### YOUR GOAL
State how many lines in the listing below contain the word "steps", and write nothing else.
────────────────
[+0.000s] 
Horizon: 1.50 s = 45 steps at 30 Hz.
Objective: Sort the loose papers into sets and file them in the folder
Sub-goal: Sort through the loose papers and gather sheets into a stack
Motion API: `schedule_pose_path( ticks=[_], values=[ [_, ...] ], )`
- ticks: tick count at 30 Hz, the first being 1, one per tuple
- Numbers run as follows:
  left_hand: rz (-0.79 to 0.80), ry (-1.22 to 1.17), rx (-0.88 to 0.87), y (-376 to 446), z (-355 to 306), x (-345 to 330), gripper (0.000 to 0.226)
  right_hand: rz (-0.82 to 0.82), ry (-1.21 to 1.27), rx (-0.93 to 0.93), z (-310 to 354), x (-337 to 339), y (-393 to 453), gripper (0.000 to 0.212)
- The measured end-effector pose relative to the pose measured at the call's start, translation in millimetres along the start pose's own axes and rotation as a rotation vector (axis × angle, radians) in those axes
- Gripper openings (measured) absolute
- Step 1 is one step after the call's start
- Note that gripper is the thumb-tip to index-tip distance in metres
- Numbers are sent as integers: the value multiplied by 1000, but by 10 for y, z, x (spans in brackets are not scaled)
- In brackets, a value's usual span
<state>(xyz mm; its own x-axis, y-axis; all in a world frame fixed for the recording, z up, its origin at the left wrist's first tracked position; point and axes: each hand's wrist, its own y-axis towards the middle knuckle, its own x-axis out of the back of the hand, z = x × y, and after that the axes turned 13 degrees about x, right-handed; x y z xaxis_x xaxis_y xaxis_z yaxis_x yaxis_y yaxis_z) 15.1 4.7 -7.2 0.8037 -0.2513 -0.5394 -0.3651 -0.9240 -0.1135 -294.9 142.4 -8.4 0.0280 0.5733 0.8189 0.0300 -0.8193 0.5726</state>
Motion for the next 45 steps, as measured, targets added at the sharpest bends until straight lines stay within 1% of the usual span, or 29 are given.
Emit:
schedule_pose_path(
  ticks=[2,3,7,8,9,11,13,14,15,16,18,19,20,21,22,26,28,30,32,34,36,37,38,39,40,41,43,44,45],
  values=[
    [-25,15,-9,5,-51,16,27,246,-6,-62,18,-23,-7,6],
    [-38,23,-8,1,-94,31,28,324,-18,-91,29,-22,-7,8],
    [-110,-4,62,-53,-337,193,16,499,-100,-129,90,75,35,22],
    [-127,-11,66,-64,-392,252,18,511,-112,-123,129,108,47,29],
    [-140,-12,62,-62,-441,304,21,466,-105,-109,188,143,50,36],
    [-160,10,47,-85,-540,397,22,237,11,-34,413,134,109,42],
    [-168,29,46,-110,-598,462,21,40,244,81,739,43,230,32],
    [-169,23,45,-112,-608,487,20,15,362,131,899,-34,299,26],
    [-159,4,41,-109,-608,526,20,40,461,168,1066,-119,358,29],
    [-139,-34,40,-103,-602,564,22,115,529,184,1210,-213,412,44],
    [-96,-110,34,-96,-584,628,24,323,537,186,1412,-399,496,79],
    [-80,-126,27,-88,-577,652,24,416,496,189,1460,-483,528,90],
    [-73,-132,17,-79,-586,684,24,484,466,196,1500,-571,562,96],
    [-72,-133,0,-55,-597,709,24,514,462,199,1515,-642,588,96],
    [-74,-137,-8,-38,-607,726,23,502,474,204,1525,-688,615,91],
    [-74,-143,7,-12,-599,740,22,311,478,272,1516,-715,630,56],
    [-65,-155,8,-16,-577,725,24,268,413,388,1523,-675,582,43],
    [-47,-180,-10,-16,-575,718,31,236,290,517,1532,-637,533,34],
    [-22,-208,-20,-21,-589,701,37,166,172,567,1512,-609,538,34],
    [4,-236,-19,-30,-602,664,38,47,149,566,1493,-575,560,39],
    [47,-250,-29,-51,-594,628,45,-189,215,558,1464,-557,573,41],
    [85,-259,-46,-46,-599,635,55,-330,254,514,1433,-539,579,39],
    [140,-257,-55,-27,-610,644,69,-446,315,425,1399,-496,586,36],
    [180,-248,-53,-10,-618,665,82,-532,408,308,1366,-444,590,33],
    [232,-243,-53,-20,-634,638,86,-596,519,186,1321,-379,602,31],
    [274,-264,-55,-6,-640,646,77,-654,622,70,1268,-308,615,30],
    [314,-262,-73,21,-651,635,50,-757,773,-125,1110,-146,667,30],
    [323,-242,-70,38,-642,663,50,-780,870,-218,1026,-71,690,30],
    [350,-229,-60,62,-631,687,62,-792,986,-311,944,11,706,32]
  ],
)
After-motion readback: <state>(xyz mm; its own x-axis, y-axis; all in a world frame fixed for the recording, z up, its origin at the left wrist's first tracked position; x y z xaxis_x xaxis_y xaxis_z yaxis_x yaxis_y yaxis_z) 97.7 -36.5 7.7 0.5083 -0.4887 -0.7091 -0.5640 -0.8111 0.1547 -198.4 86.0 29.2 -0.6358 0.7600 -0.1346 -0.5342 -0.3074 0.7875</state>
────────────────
### ANSWER TO THIS TASK
2